Statistical analysis
Statistical analyses of the data were undertaken using Statgraphics Centurion XVI.II (Statpoint Technologies, Inc. Warrenton, VA, USA). The possible relationships between treatments with amoxicillin and the increase in E. coli resistance to different groups of antibiotics were examined with a Multiple Correspondence Analysis (MCA) (Greenacre, Citation2007). In MCA, subjects (rows) and variables (columns) can be depicted simultaneously on a graphical display and a close position between different points indicates a relatively high level of association. On the contrary, when the points are in different parts of the axis, the association is low. Relative proportions were compared using the chi-squared test (χ2) and Fisher’s exact test. Comparisons of means were also performed. A probability value of less than 5% was deemed to be significant.
Results and discussion
Resistances found in day-old chickens
E. coli strains isolated from day-old chicks’ meconium showed resistance in 63.3% (14 out of 22) and, of these, multiresistance, defined as resistance to at least three different antimicrobial classes, was observed in 95% (13 out of 14 meconia). The highest resistance was found against nalidixic acid (80%), ampicillin and amoxicillin/clavulanic acid, both of them in 70% of samples, followed by tetracycline (30%) cephalothin (23.3%) and ciprofloxacin (16.7%). Lower than 10% resistances were found against streptomycin, gentamicin and kanamycin. Finally, none of the E. coli isolates was resistant to amikacin, chloramphenicol and ceftriaxone (). Similar results were found by Martins da Costa et al. (Citation2009) who found no E. coli resistant to chloramphenicol but observed resistant strains from one-day-old chicks against ampicillin, cephalothin, tetracycline, streptomycin, gentamicin and enrofloxacin. As this study was performed with chickens that had not been exposed to antimicrobial agents previously, a vertical transmission of resistant strains from parent flocks (Giovanardi et al., Citation2005) or by contamination in the hatchery environment (Dierikx et al., Citation2013) could be the main causes. Environmental exposure to antibiotics was limited by the design at the experimental farm, in which chickens were maintained in highly hygienic conditions, thus reducing as much as possible the spreading of antibiotic exposure through the environment. Thus, contamination of chickens via vertical transmission seems to be the most probable explanation for the high resistance rates found.

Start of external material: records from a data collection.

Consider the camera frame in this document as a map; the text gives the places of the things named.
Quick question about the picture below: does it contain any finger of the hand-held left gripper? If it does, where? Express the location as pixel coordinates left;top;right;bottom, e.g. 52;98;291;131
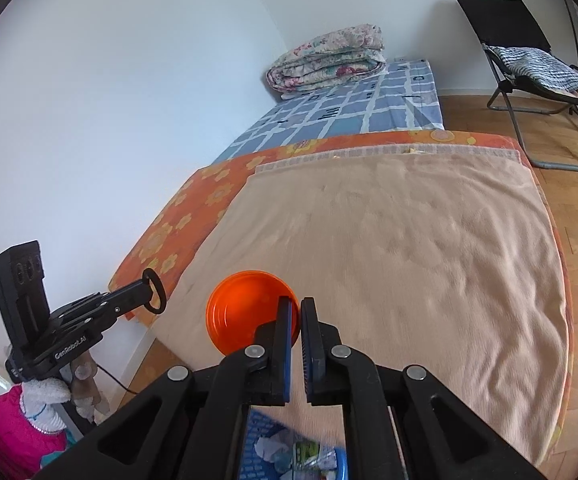
105;280;152;322

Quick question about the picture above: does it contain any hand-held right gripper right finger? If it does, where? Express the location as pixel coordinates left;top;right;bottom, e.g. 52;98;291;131
300;297;547;480

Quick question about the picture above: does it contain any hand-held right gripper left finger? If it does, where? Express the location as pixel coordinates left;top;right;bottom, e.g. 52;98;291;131
34;296;300;480

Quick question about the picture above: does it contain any black plastic ring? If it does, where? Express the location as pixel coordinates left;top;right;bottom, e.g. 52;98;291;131
142;268;166;314

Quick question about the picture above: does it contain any orange plastic cup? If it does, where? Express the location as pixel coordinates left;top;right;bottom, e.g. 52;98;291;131
205;270;300;356

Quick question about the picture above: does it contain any blue plastic basket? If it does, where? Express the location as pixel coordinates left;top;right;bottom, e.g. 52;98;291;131
239;407;350;480

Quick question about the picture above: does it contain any person's left hand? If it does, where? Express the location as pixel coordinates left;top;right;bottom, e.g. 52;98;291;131
19;350;104;433

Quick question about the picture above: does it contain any orange floral mattress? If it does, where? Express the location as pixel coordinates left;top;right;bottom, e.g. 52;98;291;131
108;130;572;426

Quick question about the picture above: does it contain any blue plaid bed sheet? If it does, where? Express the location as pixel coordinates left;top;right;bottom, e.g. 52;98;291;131
211;58;444;163

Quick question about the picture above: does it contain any folded floral quilt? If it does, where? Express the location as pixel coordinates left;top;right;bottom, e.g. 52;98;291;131
266;23;387;101

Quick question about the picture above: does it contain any blue striped cloth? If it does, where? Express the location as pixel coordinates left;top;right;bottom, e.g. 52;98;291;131
489;46;578;93

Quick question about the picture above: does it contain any black folding chair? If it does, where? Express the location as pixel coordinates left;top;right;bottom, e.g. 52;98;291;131
453;0;578;173

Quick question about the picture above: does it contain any black cable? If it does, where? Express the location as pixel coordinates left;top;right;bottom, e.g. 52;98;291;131
94;362;142;396

Figure 1. Percentage of E. coli isolates from meconia of day-old chicks with resistance (▪), intermediate resistance (
According to Petersen et al. (Citation2006) parents represent an extensive bacterial reservoir from which transmission may occur through contamination of the eggs shell during lay. The study performed by Bortolaia et al. (Citation2010) was also consistent with vertical transmission of ampicillin- and nalidixic acid-resistant E. coli through the broiler production system. These authors concluded that clones among parent and broiler flocks were indistinguishable, which indicated that transmission of ampicillin- and nalidixic acid-resistant E. coli occurred from parents to broilers. Bortolaia et al. (Citation2010) suggested, according to their findings, that resistance to β-lactams and fluoroquinolone in E. coli was due to vertical transmission through parent chickens. In the same framework, Baron et al. (Citation2014) suggested that E. coli resistance may be introduced in the hatchery facilities, either from true vertical transmission when parent poultry stocks are contaminated or from very early contamination in the hatchery itself, or during transport, which is a period when the immature digestive flora is probably very receptive to early colonization, although other possible contamination events occurring thereafter on the production farm cannot be excluded.

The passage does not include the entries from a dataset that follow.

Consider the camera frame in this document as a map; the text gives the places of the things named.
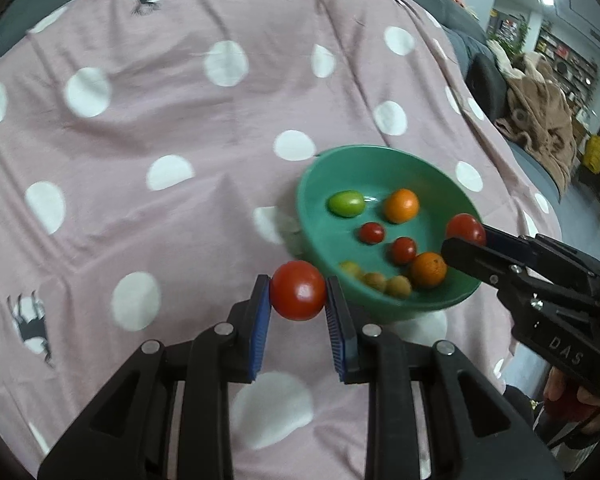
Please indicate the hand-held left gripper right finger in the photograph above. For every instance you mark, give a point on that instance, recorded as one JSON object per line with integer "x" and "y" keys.
{"x": 336, "y": 332}

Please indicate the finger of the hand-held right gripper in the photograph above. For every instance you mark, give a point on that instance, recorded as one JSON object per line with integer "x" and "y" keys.
{"x": 475, "y": 260}
{"x": 505, "y": 242}

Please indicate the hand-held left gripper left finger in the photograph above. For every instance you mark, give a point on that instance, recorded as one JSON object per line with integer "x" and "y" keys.
{"x": 261, "y": 332}

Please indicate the red cherry tomato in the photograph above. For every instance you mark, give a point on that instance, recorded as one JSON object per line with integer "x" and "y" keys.
{"x": 298, "y": 290}
{"x": 404, "y": 251}
{"x": 464, "y": 227}
{"x": 371, "y": 233}

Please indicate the small yellowish round fruit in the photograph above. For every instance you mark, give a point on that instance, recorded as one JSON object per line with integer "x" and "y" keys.
{"x": 398, "y": 288}
{"x": 375, "y": 281}
{"x": 350, "y": 268}

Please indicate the small green fruit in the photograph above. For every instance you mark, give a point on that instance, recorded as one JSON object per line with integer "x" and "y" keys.
{"x": 347, "y": 203}

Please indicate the green bowl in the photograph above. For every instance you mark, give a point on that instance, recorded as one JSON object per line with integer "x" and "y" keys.
{"x": 325, "y": 185}

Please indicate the person's right hand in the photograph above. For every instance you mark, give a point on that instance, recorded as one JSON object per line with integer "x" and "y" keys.
{"x": 560, "y": 395}

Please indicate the orange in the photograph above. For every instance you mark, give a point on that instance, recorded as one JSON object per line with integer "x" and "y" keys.
{"x": 428, "y": 270}
{"x": 401, "y": 205}

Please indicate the yellow bag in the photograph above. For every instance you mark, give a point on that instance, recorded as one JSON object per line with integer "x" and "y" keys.
{"x": 595, "y": 152}

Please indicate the brown fleece blanket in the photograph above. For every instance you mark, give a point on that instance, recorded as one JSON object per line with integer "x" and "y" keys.
{"x": 540, "y": 120}

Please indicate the black cushion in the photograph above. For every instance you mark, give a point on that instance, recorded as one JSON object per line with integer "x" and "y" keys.
{"x": 487, "y": 87}

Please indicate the background store shelves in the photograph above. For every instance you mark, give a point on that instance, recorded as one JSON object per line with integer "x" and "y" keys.
{"x": 570, "y": 60}

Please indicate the green potted plant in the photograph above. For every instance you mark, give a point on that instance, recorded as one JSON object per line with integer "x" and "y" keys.
{"x": 520, "y": 35}

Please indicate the pink polka dot blanket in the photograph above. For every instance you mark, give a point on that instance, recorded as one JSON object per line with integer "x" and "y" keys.
{"x": 155, "y": 110}

Resistance pattern changes during experimental treatments with amoxicillin
During the growth period, three amoxicillin treatments were administered. Results of resistant E. coli isolated strains showed no significant differences between them (P-value 0.1760); however, significant differences were found between isolates from control and treated broilers (P-value 0.0013). Data from the three doses were managed together since differences in the resistances found between the three doses administered were not significant (P-value 0.9025).
shows the MCA carried out to evaluate the global effect of each amoxicillin treatment on the profile of E. coli response (sensitive, intermediate and resistant) to different groups of antibiotics used. Two-dimensional MCA accounts for 23.6% of the inertia (the first dimension accounts for 15.1% and the second 8.5%). Considering the x-axis, resistance and intermediate resistance of E. coli to antibiotics were located on the left; however, antibiotic sensitivity was located on the right. Moreover, considering that the closer the position, the closer is the relationship, results showed that control samples had a higher percentage of E. coli strains sensitive to antibiotics and those obtained from treated chickens had a higher percentage of resistances. In addition, the antibiotics more related with resistance response were ampicillin, amoxicillin, cephalothin, which means that although only one antibiotic was used, it could be influencing other β-lactam antibiotics. To the right side of the figure antimicrobial-sensitive responses to ceftriaxone, kanamicin, gentamicin, ciprofloxacin and chloramphenicol were present illustrating a high antimicrobial sensitivity. Considering the y-axis, fewer differences can be observed. However, the high distance of intermediate response indicates a low percentage of intermediate resistance.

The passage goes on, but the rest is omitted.